At first, Tim barely notices the small, white blur with eerily green eyes trailing behind him as he scales rooftops and darts through alleys. Gotham’s stray population is no joke, so he figures it’s just another cat—until it keeps happening. Night after night, the same cat follows him like a shadow, no matter how far or fast he goes.
He tries to lose it, but somehow, it always finds him. And soon, he realizes the cat isn’t just following him—it’s helping.
One night, the cat leaps from a rooftop and claws a mugger who’s sneaking up behind Tim. Another night, it leads him to a drug deal in progress, meowing insistently until Tim follows.

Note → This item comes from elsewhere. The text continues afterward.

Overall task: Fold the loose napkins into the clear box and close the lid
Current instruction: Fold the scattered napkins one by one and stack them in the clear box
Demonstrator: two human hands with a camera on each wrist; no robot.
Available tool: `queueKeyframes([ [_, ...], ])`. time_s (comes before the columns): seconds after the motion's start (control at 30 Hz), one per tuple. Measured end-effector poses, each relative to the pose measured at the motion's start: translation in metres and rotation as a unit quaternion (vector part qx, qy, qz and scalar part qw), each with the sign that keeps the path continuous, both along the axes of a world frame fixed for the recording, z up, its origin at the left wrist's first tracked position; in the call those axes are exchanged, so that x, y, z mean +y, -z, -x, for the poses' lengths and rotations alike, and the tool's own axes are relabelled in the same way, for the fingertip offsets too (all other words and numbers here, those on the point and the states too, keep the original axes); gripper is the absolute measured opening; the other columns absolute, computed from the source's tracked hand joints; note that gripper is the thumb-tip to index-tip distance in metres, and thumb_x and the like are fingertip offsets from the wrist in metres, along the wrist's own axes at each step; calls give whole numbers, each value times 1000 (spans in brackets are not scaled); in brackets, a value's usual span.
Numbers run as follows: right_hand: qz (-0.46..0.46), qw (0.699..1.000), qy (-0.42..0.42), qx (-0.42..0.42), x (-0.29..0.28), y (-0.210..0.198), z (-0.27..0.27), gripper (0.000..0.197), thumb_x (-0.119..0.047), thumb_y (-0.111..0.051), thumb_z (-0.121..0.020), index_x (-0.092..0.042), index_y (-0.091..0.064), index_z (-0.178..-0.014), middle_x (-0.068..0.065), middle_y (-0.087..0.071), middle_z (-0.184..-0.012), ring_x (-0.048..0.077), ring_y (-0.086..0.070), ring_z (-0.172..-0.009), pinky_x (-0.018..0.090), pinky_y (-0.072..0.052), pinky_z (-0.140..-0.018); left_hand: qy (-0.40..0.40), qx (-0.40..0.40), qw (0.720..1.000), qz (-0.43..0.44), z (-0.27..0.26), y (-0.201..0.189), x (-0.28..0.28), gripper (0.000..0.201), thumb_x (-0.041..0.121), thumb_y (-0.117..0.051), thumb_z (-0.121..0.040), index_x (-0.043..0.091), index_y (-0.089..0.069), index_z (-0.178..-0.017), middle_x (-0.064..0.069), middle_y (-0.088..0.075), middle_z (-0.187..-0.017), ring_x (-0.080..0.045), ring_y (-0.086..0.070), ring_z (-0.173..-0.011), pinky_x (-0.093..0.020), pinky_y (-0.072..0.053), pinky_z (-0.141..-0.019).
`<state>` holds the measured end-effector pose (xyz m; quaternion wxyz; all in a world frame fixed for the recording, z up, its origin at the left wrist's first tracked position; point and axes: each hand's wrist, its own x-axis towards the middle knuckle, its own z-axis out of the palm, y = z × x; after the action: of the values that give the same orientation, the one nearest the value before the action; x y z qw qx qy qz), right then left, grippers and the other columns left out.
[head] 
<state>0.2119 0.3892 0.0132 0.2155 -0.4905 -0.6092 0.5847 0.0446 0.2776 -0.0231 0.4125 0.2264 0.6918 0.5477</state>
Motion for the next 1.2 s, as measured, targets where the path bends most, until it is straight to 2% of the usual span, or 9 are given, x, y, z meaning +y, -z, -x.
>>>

It’s eerie how good the cat is at finding trouble, but it’s also undeniably useful. Tim names it Phantom, mostly because of its hauntingly white fur and the way it moves like a ghost in the shadows.

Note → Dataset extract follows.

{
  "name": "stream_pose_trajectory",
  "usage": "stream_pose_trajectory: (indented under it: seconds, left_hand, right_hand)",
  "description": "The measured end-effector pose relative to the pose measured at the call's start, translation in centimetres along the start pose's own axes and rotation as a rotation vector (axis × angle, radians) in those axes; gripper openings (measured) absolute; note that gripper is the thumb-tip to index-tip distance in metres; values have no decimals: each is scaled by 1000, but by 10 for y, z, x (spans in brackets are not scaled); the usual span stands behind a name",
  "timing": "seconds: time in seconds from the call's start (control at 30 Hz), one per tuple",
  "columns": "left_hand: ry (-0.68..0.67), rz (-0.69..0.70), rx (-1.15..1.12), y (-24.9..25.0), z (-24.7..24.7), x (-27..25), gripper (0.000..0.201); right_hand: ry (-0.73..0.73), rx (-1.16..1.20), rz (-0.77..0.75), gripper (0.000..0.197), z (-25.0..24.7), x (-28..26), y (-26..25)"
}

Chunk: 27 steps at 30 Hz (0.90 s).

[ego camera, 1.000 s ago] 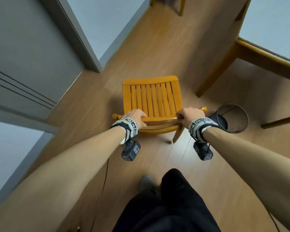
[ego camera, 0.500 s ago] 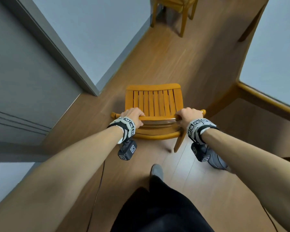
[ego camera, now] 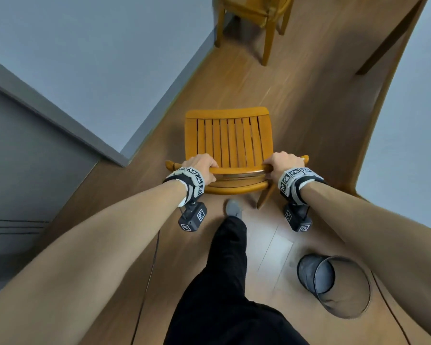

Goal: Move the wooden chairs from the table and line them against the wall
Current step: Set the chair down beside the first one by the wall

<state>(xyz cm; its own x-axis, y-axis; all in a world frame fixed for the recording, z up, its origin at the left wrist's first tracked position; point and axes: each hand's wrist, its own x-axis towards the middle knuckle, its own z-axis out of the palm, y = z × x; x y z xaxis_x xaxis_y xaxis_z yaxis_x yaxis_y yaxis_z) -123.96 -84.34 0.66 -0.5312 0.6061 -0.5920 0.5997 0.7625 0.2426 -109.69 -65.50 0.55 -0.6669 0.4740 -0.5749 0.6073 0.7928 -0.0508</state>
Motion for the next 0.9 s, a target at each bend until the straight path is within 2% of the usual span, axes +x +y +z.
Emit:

He’s not ready to admit that he’s started looking for the cat on patrol, waiting for it to show up like some unofficial partner.
———
Then Phantom starts showing up at Tim’s apartment.

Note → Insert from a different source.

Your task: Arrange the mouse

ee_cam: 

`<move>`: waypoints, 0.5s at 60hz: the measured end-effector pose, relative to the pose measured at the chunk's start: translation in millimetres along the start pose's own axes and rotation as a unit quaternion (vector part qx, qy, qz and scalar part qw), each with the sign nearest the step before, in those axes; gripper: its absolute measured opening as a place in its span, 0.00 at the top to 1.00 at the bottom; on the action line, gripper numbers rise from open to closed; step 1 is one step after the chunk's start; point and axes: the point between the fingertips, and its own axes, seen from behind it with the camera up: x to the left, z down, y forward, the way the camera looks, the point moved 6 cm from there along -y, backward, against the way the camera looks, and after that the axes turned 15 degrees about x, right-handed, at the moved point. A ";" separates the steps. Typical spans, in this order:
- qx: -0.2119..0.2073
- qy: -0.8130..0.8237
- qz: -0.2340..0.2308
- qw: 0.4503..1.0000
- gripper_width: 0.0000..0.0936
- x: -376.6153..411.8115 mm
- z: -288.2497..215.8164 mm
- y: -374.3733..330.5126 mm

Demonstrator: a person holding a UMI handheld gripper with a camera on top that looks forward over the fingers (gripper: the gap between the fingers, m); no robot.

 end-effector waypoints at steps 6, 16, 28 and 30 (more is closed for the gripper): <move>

The first time, Tim finds the cat sitting on his fire escape, staring at him through the window. He brushes it off as coincidence. But then it happens again. And again. Every night, Phantom is there, waiting.
Tim tries ignoring it, but Phantom doesn’t scratch or meow—it just stares, patient and expectant.
Eventually, Tim gives in and lets the cat inside. Phantom struts in like he owns the place, jumps onto Tim’s desk, and curls up right on top of his notes.
“Guess I have a cat now,” Tim mutters, scratching behind Phantom’s ears.
Phantom quickly becomes a fixture in Tim’s life.
He lounges on Tim’s lap during stakeouts, naps on his keyboard, and somehow always knows when Tim needs a break. Phantom is weird, though. His movements are too precise, too deliberate, and sometimes Tim swears he’s glowing faintly green.
But Tim doesn’t question it too much. Phantom’s good company, and Gotham’s seen stranger things.
———
The family eventually notices Phantom soon enough.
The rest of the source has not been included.